Brooke shook his head. “I’m a field officer by nature. As long as I’m with the agency I want to serve where it matters. I’ve been stuck here too long.”

“Granted.” Grey eyed him more closely. “But I heard another element just now—‘as long as I’m with the agency.’”

Brooke fell quiet for a time. “I’ve started questioning my life,” he acknowledged. “I’ve always accepted that foreign postings made relationships harder. So does deception. Not that I minded lying to foreigners—that’s what we’re supposed to do. But now I’m telling Mickey Mouse lies to neighbors, the women I meet, and friends who’ve spent years believing they still know me. Even my parents think I’ve got some desk job at the State Department.”

“You’re allowed to tell your parents, Brooke.”

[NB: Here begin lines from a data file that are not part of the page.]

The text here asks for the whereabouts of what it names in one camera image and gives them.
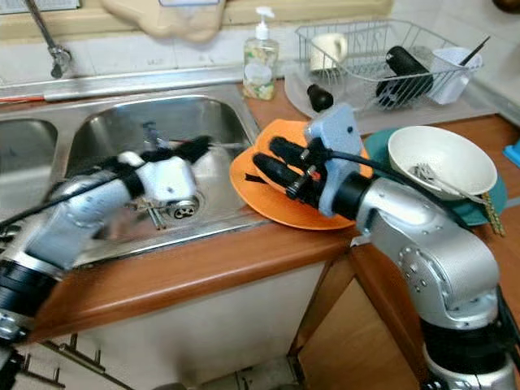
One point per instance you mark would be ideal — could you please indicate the metal faucet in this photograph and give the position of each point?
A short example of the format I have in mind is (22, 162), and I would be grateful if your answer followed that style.
(58, 55)

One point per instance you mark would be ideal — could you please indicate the thin black utensil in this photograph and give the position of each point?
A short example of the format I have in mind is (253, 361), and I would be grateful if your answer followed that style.
(475, 50)

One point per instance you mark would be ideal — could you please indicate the stainless steel double sink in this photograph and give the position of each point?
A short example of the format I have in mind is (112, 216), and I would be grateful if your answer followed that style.
(97, 122)

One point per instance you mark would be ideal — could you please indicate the metal sink drain strainer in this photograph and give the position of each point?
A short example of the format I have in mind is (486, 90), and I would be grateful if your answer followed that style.
(185, 207)

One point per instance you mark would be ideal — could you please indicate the black tumbler bottle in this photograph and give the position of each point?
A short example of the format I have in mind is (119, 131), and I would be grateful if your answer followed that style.
(406, 73)

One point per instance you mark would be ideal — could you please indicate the cream mug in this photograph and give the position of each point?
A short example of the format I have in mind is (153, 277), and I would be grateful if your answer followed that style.
(329, 50)

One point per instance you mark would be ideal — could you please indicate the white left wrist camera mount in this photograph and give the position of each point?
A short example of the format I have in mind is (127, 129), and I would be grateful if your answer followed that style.
(171, 179)

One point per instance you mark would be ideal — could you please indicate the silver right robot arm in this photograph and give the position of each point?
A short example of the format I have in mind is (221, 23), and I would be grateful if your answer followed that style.
(447, 260)

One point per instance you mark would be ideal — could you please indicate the metal cutlery piece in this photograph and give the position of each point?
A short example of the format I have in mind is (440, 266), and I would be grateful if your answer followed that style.
(150, 213)

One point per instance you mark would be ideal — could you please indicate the tan wooden window sill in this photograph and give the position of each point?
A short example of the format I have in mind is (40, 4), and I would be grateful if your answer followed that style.
(333, 8)

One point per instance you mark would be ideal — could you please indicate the brown wooden cabinet door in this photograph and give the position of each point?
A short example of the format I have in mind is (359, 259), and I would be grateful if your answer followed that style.
(357, 341)

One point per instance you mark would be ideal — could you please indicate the grey dish rack drain tray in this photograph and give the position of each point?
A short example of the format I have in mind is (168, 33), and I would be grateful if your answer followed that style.
(299, 104)

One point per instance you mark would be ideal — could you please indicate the blue utensil holder box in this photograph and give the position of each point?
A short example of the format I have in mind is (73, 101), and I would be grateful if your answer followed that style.
(513, 154)

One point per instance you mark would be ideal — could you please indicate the white cutlery cup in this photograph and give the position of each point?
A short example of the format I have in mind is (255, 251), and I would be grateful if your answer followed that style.
(451, 76)

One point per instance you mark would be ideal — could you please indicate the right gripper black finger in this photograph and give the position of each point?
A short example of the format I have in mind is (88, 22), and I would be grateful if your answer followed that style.
(280, 175)
(292, 152)

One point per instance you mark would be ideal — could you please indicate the white window frame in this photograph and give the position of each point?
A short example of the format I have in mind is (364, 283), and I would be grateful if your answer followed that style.
(20, 4)

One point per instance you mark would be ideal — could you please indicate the dark round hanging utensil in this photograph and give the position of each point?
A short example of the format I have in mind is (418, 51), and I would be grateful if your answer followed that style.
(508, 4)

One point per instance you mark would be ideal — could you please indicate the clear soap pump bottle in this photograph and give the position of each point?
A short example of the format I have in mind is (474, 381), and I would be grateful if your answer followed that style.
(260, 63)

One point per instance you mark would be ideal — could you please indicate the beige hanging cloth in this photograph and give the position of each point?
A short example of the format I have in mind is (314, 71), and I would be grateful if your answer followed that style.
(171, 23)

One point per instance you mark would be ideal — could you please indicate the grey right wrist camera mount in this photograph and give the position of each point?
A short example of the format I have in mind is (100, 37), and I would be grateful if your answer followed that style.
(341, 130)

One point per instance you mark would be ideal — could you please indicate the teal plate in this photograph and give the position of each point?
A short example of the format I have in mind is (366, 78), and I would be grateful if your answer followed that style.
(378, 146)

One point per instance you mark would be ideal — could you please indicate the white cabinet front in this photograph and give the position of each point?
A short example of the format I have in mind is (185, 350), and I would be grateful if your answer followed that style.
(195, 325)

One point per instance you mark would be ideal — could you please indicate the orange plate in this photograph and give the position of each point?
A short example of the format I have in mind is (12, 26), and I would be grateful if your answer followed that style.
(284, 214)

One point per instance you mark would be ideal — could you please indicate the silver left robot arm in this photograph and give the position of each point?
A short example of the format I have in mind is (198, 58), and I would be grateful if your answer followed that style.
(65, 236)

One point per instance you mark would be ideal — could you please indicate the white bowl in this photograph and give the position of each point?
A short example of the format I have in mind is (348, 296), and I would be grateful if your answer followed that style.
(463, 158)

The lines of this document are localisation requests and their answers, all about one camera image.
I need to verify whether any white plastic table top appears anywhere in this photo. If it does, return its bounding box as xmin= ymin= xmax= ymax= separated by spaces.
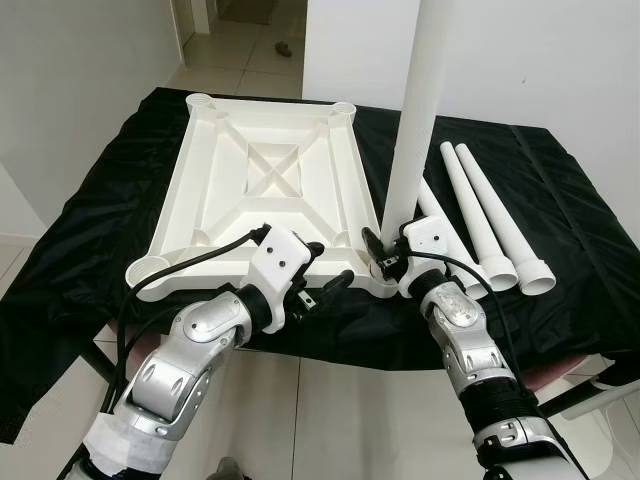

“And horrify my mother? She’d probably leak my identity to the New York Times.” Brooke paused, then added with resignation, “Feeling distant from my parents is nothing new. But sometimes I visit my friends from graduate school—with sharp wives, and little kids they like—and I want a family of my own.”

“Anne told me you were seeing someone. A lawyer, wasn’t it?”

“We’ve broken up. Erin was no fool—she’d started calling me ‘elusive.’ I had to decide whether we were worth breaking cover for, and concluded we weren’t.” Brooke smiled a little. “Besides, it takes a special woman to help you live a lie. Which is why, in my expert opinion, Bernie Madoff never told his wife he was a crook.”

“Maybe Madoff just liked lying,” Grey parried. “I grant you I was lucky in Anne. The life imposes a certain solitude. Further complicated, in field officers, by the rules against romantic entanglements with foreign nationals.”

Brooke raised his eyebrows. “I got entangled once or twice in Lebanon—it deepened my cover. But that’s all it was.”

“You’re lucky to have gotten by with it,” Grey said dryly. “I remember the case of one of our analysts, a Hindu, who started sleeping with his mother and sister …”

“Not at the same time, I hope.”

“No. When confronted, our man said his transgressions were a matter of caste—he couldn’t find a wife of his station in the entire D.C. area. Nonetheless, we fired him. Not for incest, mind you, but for sleeping with foreign nationals. We have our standards, after all.”

Brooke could not help but laugh. “Thank God for that.”

“Which reminds me,” Carter continued, “wasn’t there an Israeli woman left over from your former life? You once were quite attached to her, I thought.”

“That was years ago. It’s been five years since I told her my last lie.”

Something in Brooke’s tone of voice caused Grey to appraise him. “What happened to her?”

“No idea. After the war between Israel and Hezbollah, she simply vanished. No email, no phone, no nothing. For all I know she’s dead.”

Studying Brooke’s face, Grey asked nothing more. “About your career,” he said at length, “it’s time for a think. And a drink.” He hesitated, as though reluctant to ask a favor. “Mind helping me get back up the hill?”

Regarding his mentor with fond concern, Brooke resolved to stop complaining. “Anything for a single malt scotch,” he said. But he knew Grey had more to say. His mentor had invested too much in Brooke’s career, and in Brooke himself, to remain silent about his future.